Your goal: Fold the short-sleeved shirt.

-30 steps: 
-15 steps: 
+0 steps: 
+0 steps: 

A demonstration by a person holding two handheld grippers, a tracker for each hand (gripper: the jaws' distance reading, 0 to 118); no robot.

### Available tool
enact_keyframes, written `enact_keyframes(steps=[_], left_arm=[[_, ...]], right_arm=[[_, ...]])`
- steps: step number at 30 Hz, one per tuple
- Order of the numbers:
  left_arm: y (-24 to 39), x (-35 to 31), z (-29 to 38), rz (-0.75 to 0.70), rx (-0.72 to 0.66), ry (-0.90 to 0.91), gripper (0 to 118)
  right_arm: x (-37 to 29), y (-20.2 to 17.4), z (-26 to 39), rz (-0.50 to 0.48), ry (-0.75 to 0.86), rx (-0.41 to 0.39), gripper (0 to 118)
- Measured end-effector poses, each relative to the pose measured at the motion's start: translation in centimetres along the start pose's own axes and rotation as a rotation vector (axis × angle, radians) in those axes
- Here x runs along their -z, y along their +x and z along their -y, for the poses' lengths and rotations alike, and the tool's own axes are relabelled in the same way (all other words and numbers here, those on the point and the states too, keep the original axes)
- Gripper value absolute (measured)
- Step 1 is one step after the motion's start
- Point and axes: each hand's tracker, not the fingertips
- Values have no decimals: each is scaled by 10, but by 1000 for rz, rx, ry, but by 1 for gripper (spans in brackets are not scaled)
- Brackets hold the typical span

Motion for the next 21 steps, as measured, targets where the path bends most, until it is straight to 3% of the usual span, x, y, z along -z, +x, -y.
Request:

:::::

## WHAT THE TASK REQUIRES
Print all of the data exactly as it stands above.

## RESULT
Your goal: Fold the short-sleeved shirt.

-30 steps: 
-15 steps: 
+0 steps: 
+0 steps: 

A demonstration by a person holding two handheld grippers, a tracker for each hand (gripper: the jaws' distance reading, 0 to 118); no robot.

### Available tool
enact_keyframes, written `enact_keyframes(steps=[_], left_arm=[[_, ...]], right_arm=[[_, ...]])`
- steps: step number at 30 Hz, one per tuple
- Order of the numbers:
  left_arm: y (-24 to 39), x (-35 to 31), z (-29 to 38), rz (-0.75 to 0.70), rx (-0.72 to 0.66), ry (-0.90 to 0.91), gripper (0 to 118)
  right_arm: x (-37 to 29), y (-20.2 to 17.4), z (-26 to 39), rz (-0.50 to 0.48), ry (-0.75 to 0.86), rx (-0.41 to 0.39), gripper (0 to 118)
- Measured end-effector poses, each relative to the pose measured at the motion's start: translation in centimetres along the start pose's own axes and rotation as a rotation vector (axis × angle, radians) in those axes
- Here x runs along their -z, y along their +x and z along their -y, for the poses' lengths and rotations alike, and the tool's own axes are relabelled in the same way (all other words and numbers here, those on the point and the states too, keep the original axes)
- Gripper value absolute (measured)
- Step 1 is one step after the motion's start
- Point and axes: each hand's tracker, not the fingertips
- Values have no decimals: each is scaled by 10, but by 1000 for rz, rx, ry, but by 1 for gripper (spans in brackets are not scaled)
- Brackets hold the typical span

Motion for the next 21 steps, as measured, targets where the path bends most, until it is straight to 3% of the usual span, x, y, z along -z, +x, -y.
Request:

This output contains the full answer.